Required action:
Please restate the data word for word.

Dataset section:
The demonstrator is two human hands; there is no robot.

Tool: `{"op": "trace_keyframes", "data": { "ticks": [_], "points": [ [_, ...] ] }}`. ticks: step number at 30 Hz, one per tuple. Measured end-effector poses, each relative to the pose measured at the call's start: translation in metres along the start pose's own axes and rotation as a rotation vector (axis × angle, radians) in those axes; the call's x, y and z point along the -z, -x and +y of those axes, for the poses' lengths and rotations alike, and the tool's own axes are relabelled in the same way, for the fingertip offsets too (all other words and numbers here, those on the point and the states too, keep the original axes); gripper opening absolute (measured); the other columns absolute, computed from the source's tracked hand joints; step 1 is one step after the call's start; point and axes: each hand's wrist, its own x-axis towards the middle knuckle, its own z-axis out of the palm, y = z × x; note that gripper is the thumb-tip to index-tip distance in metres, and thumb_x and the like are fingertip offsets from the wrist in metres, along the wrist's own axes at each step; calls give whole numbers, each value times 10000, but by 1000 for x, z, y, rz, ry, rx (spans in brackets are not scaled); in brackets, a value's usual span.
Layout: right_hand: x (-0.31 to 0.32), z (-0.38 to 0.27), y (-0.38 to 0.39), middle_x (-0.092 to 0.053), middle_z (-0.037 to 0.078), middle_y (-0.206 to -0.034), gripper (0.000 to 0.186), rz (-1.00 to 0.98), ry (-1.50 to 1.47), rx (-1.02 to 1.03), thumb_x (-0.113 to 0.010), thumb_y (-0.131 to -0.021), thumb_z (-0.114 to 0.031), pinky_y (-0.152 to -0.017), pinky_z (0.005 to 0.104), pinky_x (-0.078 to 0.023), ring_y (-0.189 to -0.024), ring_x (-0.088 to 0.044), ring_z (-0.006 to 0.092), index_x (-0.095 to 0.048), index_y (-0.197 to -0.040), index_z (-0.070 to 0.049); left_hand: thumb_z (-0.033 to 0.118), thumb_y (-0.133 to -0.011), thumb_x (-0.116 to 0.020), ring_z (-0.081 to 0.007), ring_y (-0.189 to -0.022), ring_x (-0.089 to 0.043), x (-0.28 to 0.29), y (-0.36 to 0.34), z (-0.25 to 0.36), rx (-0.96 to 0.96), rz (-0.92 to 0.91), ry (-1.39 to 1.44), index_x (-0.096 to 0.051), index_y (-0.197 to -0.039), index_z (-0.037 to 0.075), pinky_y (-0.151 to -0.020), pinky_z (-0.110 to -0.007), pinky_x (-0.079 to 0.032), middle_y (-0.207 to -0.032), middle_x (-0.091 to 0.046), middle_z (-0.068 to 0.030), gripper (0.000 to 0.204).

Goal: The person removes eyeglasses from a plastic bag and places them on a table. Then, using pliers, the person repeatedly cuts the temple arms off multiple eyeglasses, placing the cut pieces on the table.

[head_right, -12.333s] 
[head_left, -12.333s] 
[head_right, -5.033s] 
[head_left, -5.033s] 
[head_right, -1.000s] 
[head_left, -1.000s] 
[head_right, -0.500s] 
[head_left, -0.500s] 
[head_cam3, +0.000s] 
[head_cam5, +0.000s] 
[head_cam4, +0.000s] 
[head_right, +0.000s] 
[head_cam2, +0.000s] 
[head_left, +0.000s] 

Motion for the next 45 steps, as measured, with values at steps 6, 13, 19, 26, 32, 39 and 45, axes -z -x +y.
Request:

Answer section:
The demonstrator is two human hands; there is no robot.

Tool: `{"op": "trace_keyframes", "data": { "ticks": [_], "points": [ [_, ...] ] }}`. ticks: step number at 30 Hz, one per tuple. Measured end-effector poses, each relative to the pose measured at the call's start: translation in metres along the start pose's own axes and rotation as a rotation vector (axis × angle, radians) in those axes; the call's x, y and z point along the -z, -x and +y of those axes, for the poses' lengths and rotations alike, and the tool's own axes are relabelled in the same way, for the fingertip offsets too (all other words and numbers here, those on the point and the states too, keep the original axes); gripper opening absolute (measured); the other columns absolute, computed from the source's tracked hand joints; step 1 is one step after the call's start; point and axes: each hand's wrist, its own x-axis towards the middle knuckle, its own z-axis out of the palm, y = z × x; note that gripper is the thumb-tip to index-tip distance in metres, and thumb_x and the like are fingertip offsets from the wrist in metres, along the wrist's own axes at each step; calls give whole numbers, each value times 10000, but by 1000 for x, z, y, rz, ry, rx (spans in brackets are not scaled); in brackets, a value's usual span.
Layout: right_hand: x (-0.31 to 0.32), z (-0.38 to 0.27), y (-0.38 to 0.39), middle_x (-0.092 to 0.053), middle_z (-0.037 to 0.078), middle_y (-0.206 to -0.034), gripper (0.000 to 0.186), rz (-1.00 to 0.98), ry (-1.50 to 1.47), rx (-1.02 to 1.03), thumb_x (-0.113 to 0.010), thumb_y (-0.131 to -0.021), thumb_z (-0.114 to 0.031), pinky_y (-0.152 to -0.017), pinky_z (0.005 to 0.104), pinky_x (-0.078 to 0.023), ring_y (-0.189 to -0.024), ring_x (-0.088 to 0.044), ring_z (-0.006 to 0.092), index_x (-0.095 to 0.048), index_y (-0.197 to -0.040), index_z (-0.070 to 0.049); left_hand: thumb_z (-0.033 to 0.118), thumb_y (-0.133 to -0.011), thumb_x (-0.116 to 0.020), ring_z (-0.081 to 0.007), ring_y (-0.189 to -0.022), ring_x (-0.089 to 0.043), x (-0.28 to 0.29), y (-0.36 to 0.34), z (-0.25 to 0.36), rx (-0.96 to 0.96), rz (-0.92 to 0.91), ry (-1.39 to 1.44), index_x (-0.096 to 0.051), index_y (-0.197 to -0.039), index_z (-0.037 to 0.075), pinky_y (-0.151 to -0.020), pinky_z (-0.110 to -0.007), pinky_x (-0.079 to 0.032), middle_y (-0.207 to -0.032), middle_x (-0.091 to 0.046), middle_z (-0.068 to 0.030), gripper (0.000 to 0.204).

Goal: The person removes eyeglasses from a plastic bag and places them on a table. Then, using pliers, the person repeatedly cuts the temple arms off multiple eyeglasses, placing the cut pieces on the table.

[head_right, -12.333s] 
[head_left, -12.333s] 
[head_right, -5.033s] 
[head_left, -5.033s] 
[head_right, -1.000s] 
[head_left, -1.000s] 
[head_right, -0.500s] 
[head_left, -0.500s] 
[head_cam3, +0.000s] 
[head_cam5, +0.000s] 
[head_cam4, +0.000s] 
[head_right, +0.000s] 
[head_cam2, +0.000s] 
[head_left, +0.000s] 

Motion for the next 45 steps, as measured, with values at steps 6, 13, 19, 26, 32, 39 and 45, axes -z -x +y.
Request:

What needed an answer now has one.